__What to work on__: What is the number of lines in these records with "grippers" in them? Answer with that number only.

[Stored data]
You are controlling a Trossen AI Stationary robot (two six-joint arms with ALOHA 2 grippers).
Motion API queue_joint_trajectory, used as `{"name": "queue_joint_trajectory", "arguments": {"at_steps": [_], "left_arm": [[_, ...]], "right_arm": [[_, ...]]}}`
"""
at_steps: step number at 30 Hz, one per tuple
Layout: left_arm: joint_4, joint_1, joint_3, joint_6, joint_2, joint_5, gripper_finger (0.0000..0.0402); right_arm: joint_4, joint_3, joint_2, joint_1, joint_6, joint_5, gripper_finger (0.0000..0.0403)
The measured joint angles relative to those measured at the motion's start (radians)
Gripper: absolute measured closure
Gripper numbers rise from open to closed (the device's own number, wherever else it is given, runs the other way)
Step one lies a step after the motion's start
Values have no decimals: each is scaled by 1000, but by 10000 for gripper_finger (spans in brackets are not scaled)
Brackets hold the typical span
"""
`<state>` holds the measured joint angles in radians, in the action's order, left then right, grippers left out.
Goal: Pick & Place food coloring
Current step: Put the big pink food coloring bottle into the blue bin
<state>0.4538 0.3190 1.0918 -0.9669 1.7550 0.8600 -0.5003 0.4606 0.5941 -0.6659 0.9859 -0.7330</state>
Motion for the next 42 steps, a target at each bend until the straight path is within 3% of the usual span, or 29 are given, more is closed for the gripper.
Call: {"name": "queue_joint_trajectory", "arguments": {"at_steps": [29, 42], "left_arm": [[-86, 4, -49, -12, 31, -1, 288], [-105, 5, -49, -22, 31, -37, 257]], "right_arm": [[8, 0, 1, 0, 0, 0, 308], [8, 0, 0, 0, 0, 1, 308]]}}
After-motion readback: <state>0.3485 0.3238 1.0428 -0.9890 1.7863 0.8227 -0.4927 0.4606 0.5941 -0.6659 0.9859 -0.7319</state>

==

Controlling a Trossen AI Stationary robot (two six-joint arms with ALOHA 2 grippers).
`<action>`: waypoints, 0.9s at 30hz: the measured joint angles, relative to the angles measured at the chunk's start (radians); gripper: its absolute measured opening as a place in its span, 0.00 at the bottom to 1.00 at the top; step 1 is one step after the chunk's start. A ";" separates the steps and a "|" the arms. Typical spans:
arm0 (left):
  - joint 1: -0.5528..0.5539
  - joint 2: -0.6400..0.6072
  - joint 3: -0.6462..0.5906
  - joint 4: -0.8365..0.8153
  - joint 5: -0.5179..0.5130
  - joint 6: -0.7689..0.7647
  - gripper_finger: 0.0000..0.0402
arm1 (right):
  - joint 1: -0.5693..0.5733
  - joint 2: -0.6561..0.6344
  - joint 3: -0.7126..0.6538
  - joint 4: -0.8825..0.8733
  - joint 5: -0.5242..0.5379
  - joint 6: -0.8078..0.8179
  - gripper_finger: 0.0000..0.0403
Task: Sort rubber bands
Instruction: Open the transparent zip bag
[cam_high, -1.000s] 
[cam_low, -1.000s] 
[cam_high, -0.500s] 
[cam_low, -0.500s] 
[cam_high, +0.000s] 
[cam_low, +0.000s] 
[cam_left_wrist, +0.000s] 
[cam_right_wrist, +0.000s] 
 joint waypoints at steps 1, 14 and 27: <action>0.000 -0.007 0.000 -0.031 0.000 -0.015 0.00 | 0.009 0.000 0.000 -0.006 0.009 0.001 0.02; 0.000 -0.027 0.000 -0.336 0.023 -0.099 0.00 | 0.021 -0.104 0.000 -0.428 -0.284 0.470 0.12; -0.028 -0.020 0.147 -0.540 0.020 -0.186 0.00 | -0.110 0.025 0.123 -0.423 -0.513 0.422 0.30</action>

__Response__: 3